Ideally the parties could join together and uniformly propose a Grand Bargain on taxes and spending. But the last time Obama proposed such a bargain the Republicans balked – and then campaigned on the idea that the Democrats had proposed slashing Social Security! Not surprisingly, the president is being much cagier in approaching the current debt ceiling negotiations, waiting for Republicans to say what they intend to cut. And not surprisingly, even though Republicans say that they favor cutting the budget, they’re reluctant to get specific. They have a perfectly reasonable fear that Obama will give them the same treatment that they gave him.
And so we’re at a stalemate.
The answer can be found in the posts above, such as the one proffered by jeannebodine. Conservatives have become too enamored of "principle", whatever that means. Politics is not about principle: politics is a practical endeavor. It is the art of the deal. It is compromise. Being overly insistent on "principle" makes politics into a zero sum game, where you either win everything or lose everything. In that context, a party interested in finding win-win solutions will ALWAYS triumph over absolutists.
Nothing will get fixed until their power can be counteracted somehow.
You are not considering the effect of pro-liberal, pro-government, pro-Obama media spin. It is persistent and pervasive. Had the Republicans done what you suggest, this would have been the headline, and the dominant narrative that the typical voter would have received:
Republicans Reject Proposed Solution to Fiscal Cliff Crisis, Insist on Cutting Government Services.
or,
Republicans Look to Cut Benefits to Struggling Low-Income Americans to Provide Tax Relief for the Wealthy.
In response to Response, I suggest, with all due respect, that your answer exemplifies the deeper structural issue I am trying to get at. Absolutism as a primary mode of thinking often leads to sacraficing the good on the altar of the perfect. WHile the headlines you predict would inevitably appear, the position would be clear to the large number of thoughtful Americans who walk down the middle of the road. Unfortuantely, because the tactic will not be 100% successful, conservatives shy away. The same pattern is emerging on the issue of gun control. The same pattern emerges on the issue womens health.
The public sees the GOP as committed, not to the public interest, but to the special interests of its own choosing, to those who have money, and are unable to initiate. They seem to have disregarded the poor and disenfranchised, and the public is empathizing with them at this point, thanks to the recession. The GOP needs to wake up and begin to make a strong commitment to things that really matter. Continue to stand by Pro-Life, but remember that people use guns to kill and the massacres have been committed by entitled whites, not Ghetto Blacks.
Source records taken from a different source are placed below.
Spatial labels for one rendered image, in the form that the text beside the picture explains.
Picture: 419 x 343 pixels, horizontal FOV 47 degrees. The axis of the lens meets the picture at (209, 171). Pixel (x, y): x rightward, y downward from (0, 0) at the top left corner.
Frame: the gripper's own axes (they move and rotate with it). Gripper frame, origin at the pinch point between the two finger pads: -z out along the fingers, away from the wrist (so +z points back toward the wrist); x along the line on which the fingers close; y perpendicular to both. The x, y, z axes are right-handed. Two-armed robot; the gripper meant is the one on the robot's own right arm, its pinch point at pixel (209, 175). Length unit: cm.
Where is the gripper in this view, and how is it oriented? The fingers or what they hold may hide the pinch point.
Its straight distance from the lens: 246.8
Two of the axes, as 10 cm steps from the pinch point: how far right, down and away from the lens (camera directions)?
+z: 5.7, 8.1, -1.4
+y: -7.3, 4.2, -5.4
Pro-Life is good but you have to support those who respect the lives begun by their own errors. Pro-Life has to mean All-Life or it becomes nothing but a platitude and a pick-n-choose smorgasbord. Somehow the GOP cannot fathom this according to their paradigm. People want more than empty platitudes; it may have worked for Reagan, but times have changed. GOP, wake up and drink the coffee, not just smell it. Oh yeah, cast off Ted Nugent and the NRA, and align with real gun owners who know attitudinal restraint.




What this means is that the culture at large is now indifferent to the existence of overarching truth and that an awareness of the nature of reality can only be renewed by the collapse of the entire arrogant enterprise that underlies the liberal/progressive project.
Then and only then will we (collectively) be properly oriented so as to be capable of moving forward again.
But since the liberal project is dependent on the centralization of power, opportunity already exists to apply the law of subsidiarity and begin rebuilding on personal, interpersonal, and community/church levels.
As an example, the public schools, sadly, must be abandoned by those grounded in the broader reality and replace with those means by which the consciences of the young can be properly formed rather than corrupted.